Parce que les procédures auront été violées. Parce que le droit aura été
ignoré.Parce que ce qui a importé, c’est le règlement de compte
personnel.Passées les étapes d’humiliation de la victime, de son agression
physique et morale, le reste importe peu. Quand il y a eu le 6 août, nous avons
vu le Parlement s’empresser à créer deux commissions d’enquêtes sur le PSI et sur
la fondation KB.
Pourquoi n’ont-elles jamais publié les
résultats des enquêtes ? Pourquoi, pour le cas du riz du PSI par exemple, la
justice n’a-t-elle pas attendu les conclusions de l’enquête parlementaire ?
Pourquoi la justice ne s’est-elle pas inspirée des résultats, même partiels de
ces enquêtes ?
Parce que la vérité importe peu. Ce qui comptait, c’était de traîner Mme
Khattou Mint el Boukhari, épouse de Sidi Ould Cheikh Abdallahi. De lui montrer
qu’elle peut être malmenée par la police chargée de la ramener manu militari.
Ce qui comptait c’est impliquer Yahya Ould Waqef, l’ancien Premier ministre,
dans une affaire de malversation et probablement de corruption.

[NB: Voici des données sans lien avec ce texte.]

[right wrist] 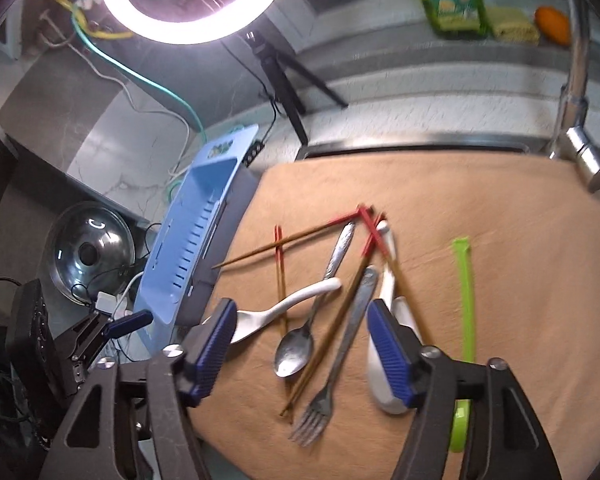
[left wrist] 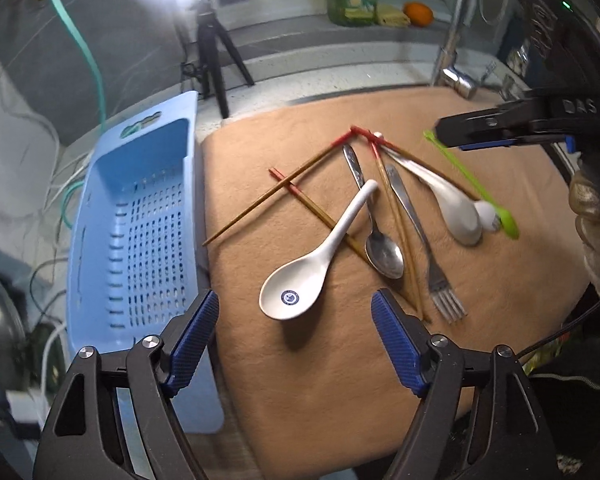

L’affaire Air
Mauritanie déterrée pour servir à ‘frapper’ le ‘noyau dur’ de l’opposition au
putsch (Ould Biya, Ould Hammoud, Ould Mokhtar…).
Aujourd’hui, c’est le tour de Ahmed Ould Khattri. Ce qui importe visiblement
c’est de le mettre en prison, de le traîner devant le public – parents, amis,
employés…- et de le livrer en pâtures. Si l’on peut trouver l’explication
politique pour l’acharnement contre les premiers – explication qui ne justifie
absolument rien – comment expliquer le cas Ould Khattri sinon par l’exercice
aveugle de l’arbitraire ? Auquel cas il faut prier pour nous.